[WHAT IS NEEDED]: Make an exact copy of the listing underneath, skipping each picture.

[THE DATA]:
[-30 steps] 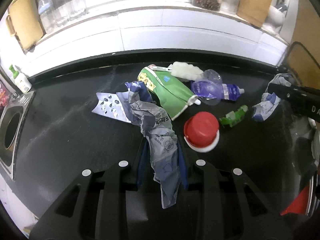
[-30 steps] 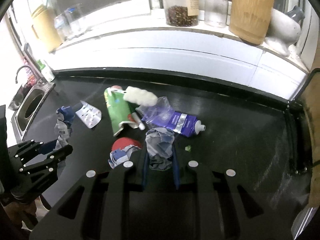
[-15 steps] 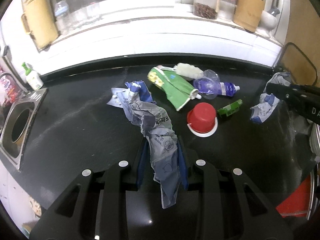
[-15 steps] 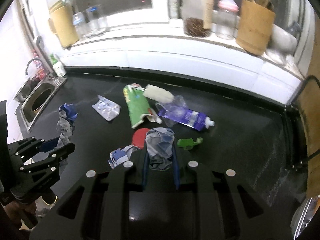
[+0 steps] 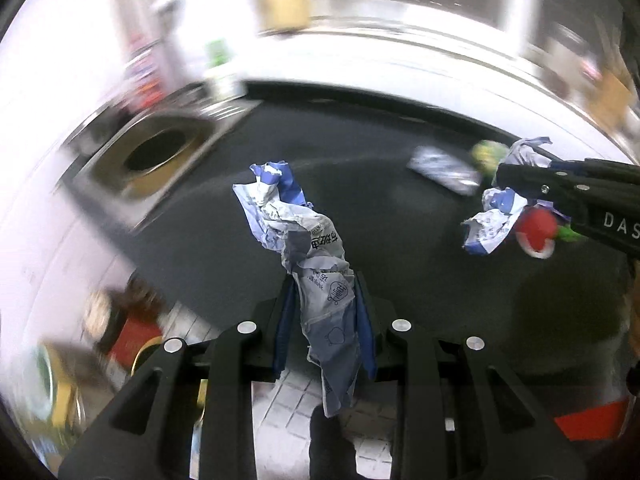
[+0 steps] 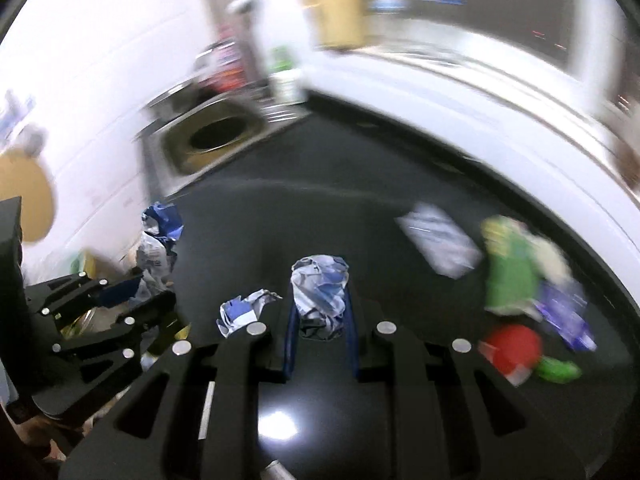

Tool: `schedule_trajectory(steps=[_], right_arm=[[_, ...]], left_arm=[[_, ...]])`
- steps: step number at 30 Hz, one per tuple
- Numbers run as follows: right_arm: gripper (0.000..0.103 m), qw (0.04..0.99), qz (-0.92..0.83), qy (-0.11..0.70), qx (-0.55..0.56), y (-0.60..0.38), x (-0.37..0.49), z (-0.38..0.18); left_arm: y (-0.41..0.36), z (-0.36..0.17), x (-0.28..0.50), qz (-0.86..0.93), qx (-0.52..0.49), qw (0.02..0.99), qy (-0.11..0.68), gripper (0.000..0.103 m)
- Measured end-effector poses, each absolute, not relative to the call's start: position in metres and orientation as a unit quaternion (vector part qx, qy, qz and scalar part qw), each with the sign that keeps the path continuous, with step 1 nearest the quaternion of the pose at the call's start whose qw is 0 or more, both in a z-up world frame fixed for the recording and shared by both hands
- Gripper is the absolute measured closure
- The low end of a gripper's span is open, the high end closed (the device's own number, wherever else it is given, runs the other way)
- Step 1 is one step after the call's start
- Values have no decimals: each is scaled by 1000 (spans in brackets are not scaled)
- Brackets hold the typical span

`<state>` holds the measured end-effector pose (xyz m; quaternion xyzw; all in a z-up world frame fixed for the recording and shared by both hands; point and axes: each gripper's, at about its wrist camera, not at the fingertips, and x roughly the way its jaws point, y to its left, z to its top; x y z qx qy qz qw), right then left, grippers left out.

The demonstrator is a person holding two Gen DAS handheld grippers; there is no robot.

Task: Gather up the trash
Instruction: 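Carry both crumpled items to the black bin and release them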

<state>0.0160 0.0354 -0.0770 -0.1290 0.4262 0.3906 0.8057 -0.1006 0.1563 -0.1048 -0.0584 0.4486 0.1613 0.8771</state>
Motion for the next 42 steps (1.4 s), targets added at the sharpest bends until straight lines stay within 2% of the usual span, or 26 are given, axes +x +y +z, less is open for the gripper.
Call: schedule_trajectory(steps=[8, 15, 21, 28, 29, 30, 31, 32, 33, 35, 40, 42], right_arm=[[83, 698, 530, 432, -214, 217, -73, -118], [83, 609, 596, 445, -274, 352, -147, -189], [83, 569, 599, 463, -322, 441, -179, -270], [83, 546, 588, 482, -351, 502, -187, -340], [80, 544, 589, 484, -352, 504, -187, -345], [66, 540, 588, 486, -355, 506, -188, -348], [40, 535, 591, 488, -355, 509, -188, -352], [31, 537, 591, 488, -354, 508, -188, -354], [29, 538, 592, 488, -348, 507, -187, -353], [29, 539, 589, 492, -346, 506, -183, -352], [28, 550, 591, 479, -345, 489, -177, -328], [24, 556, 589, 480, -337, 479, -173, -312]], left_arm=[[278, -160, -221, 294, -162, 818, 467, 75], [359, -237, -296, 336, -230, 780, 476, 75], [416, -305, -319, 337, -256, 768, 481, 75], [451, -357, -325, 330, -277, 763, 481, 74], [455, -362, -325, 331, -278, 761, 484, 72], [457, -364, -325, 333, -281, 759, 484, 63], [459, -367, -327, 336, -285, 757, 482, 54], [461, -367, -329, 345, -283, 754, 482, 34], [461, -365, -331, 352, -279, 756, 477, 26], [463, -364, -334, 358, -275, 756, 474, 23], [458, -354, -334, 358, -271, 753, 481, 23], [451, -342, -331, 355, -265, 754, 486, 23]])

[ANSWER FOR THE TASK]:
[-30 steps] 
[-30 steps] 
[-15 steps] 
[-15 steps] 
[+0 steps] 
[+0 steps] 

Tool: `schedule_trajectory(steps=[_], right_arm=[[_, ...]], left_arm=[[_, ...]])`
- steps: step number at 30 Hz, one per tuple
- Numbers run as follows: right_arm: gripper (0.000..0.103 m), qw (0.04..0.99), qz (-0.92..0.83), qy (-0.11..0.70), qx (-0.55..0.56), y (-0.60..0.38), x (-0.37..0.49), z (-0.38..0.18); left_arm: y (-0.41..0.36), z (-0.36..0.17), x (-0.28..0.50), qz (-0.86..0.93), qx (-0.52..0.49), qw (0.02..0.99), qy (-0.11..0.68), gripper (0.000..0.103 m)
- Measured end-effector poses, each absolute, not relative to the call's start: position in metres and orientation as a unit quaternion (vector part qx, qy, qz and scalar part qw), each with the sign that keeps the path continuous, with step 1 nearest the quaternion of the pose at the call's start whose qw is 0 or more, both in a z-up world frame fixed for the recording and shared by both hands
- Gripper is the absolute measured closure
- The low end of a gripper's span is open, the high end closed (the device's own number, wherever else it is given, runs the other way)
- Step 1 is one step after the call's start
- Values have no decimals: each is scaled by 1000 (spans in brackets are not scaled)
- Brackets hold the typical span

`<state>` holds the measured end-effector pose (xyz m; quaternion xyzw; all in a z-up world frame fixed for the recording and shared by both hands; point and axes: each gripper's, at about its wrist camera, not at the fingertips, and x roughly the way its jaws point, y to its left, z to its top; x y z qx qy qz qw), right then left, grippers left out.

The demonstrator is a person holding two Gen DAS handheld grippers; there is no robot.

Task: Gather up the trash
Instruction: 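Carry both crumpled items to the black bin and release them
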
<state>0.0160 0.0354 -0.0770 -0.1290 0.4262 0.3906 0.8057 -0.1006 0.1563 -0.1048 -0.0584 0.4486 0.1613 0.8771</state>
Motion for the next 42 steps (1.4 s), targets added at the sharpest bends until straight lines stay within 2% of the usual span, or 26 are given, axes +x +y +z, less is open for the gripper.
Call: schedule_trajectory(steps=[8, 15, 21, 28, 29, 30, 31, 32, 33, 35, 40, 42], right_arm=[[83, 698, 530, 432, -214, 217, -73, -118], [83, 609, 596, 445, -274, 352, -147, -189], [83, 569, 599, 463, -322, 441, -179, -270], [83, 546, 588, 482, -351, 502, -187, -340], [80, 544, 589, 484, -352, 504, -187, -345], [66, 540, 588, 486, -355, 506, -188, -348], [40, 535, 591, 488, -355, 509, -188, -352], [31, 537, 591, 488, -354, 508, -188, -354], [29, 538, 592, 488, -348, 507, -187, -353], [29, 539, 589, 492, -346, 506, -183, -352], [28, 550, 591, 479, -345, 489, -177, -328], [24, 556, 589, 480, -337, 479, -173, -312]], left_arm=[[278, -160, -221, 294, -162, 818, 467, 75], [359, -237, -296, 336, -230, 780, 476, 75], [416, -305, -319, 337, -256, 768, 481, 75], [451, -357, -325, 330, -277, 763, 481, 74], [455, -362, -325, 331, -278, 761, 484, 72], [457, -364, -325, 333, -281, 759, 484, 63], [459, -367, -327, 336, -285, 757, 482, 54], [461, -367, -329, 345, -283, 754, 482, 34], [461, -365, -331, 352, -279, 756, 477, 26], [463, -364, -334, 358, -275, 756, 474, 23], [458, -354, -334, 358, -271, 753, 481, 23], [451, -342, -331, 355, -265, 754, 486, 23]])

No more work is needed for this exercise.